This exercise calls for every line of the listing below that contains the word "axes".

• • • •

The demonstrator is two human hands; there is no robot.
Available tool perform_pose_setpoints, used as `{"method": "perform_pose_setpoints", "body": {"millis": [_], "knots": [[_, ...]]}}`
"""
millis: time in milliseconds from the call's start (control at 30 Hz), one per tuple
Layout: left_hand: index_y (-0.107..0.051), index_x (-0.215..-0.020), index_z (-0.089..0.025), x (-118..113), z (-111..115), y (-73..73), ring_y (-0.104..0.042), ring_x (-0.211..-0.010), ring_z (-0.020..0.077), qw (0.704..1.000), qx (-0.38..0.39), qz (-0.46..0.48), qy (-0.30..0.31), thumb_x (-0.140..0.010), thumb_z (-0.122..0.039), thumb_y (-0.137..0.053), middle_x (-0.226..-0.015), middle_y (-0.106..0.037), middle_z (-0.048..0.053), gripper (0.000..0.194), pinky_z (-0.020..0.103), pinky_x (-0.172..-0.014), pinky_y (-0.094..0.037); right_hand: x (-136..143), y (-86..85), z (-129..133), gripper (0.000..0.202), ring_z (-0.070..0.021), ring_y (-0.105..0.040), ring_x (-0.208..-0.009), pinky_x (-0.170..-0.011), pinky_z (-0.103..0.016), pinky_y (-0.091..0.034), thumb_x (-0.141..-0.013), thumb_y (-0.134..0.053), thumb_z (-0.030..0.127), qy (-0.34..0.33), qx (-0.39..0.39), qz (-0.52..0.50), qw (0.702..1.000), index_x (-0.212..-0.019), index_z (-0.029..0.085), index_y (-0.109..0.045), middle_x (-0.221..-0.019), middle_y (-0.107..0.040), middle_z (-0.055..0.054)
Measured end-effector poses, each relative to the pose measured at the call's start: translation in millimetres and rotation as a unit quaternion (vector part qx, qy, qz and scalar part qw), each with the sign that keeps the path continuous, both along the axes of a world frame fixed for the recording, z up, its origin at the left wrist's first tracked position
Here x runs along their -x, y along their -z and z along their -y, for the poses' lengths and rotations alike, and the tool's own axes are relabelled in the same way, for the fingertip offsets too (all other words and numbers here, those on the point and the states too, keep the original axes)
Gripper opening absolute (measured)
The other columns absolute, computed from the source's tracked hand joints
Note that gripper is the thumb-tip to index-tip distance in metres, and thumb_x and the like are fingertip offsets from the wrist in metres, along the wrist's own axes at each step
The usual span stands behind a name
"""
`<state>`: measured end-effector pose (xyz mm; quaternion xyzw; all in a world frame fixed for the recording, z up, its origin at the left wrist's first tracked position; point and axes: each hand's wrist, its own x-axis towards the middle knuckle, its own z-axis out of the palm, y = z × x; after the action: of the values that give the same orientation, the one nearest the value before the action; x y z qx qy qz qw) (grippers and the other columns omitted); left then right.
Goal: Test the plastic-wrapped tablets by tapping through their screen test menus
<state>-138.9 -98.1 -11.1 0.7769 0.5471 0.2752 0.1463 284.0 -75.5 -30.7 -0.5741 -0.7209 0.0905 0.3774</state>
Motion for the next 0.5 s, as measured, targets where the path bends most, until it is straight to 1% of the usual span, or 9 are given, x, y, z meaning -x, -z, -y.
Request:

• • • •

Answer below:
Measured end-effector poses, each relative to the pose measured at the call's start: translation in millimetres and rotation as a unit quaternion (vector part qx, qy, qz and scalar part qw), each with the sign that keeps the path continuous, both along the axes of a world frame fixed for the recording, z up, its origin at the left wrist's first tracked position
Here x runs along their -x, y along their -z and z along their -y, for the poses' lengths and rotations alike, and the tool's own axes are relabelled in the same way, for the fingertip offsets too (all other words and numbers here, those on the point and the states too, keep the original axes)
Note that gripper is the thumb-tip to index-tip distance in metres, and thumb_x and the like are fingertip offsets from the wrist in metres, along the wrist's own axes at each step
`<state>`: measured end-effector pose (xyz mm; quaternion xyzw; all in a world frame fixed for the recording, z up, its origin at the left wrist's first tracked position; point and axes: each hand's wrist, its own x-axis towards the middle knuckle, its own z-axis out of the palm, y = z × x; after the action: of the values that give the same orientation, the one nearest the value before the action; x y z qx qy qz qw) (grippers and the other columns omitted); left then right.

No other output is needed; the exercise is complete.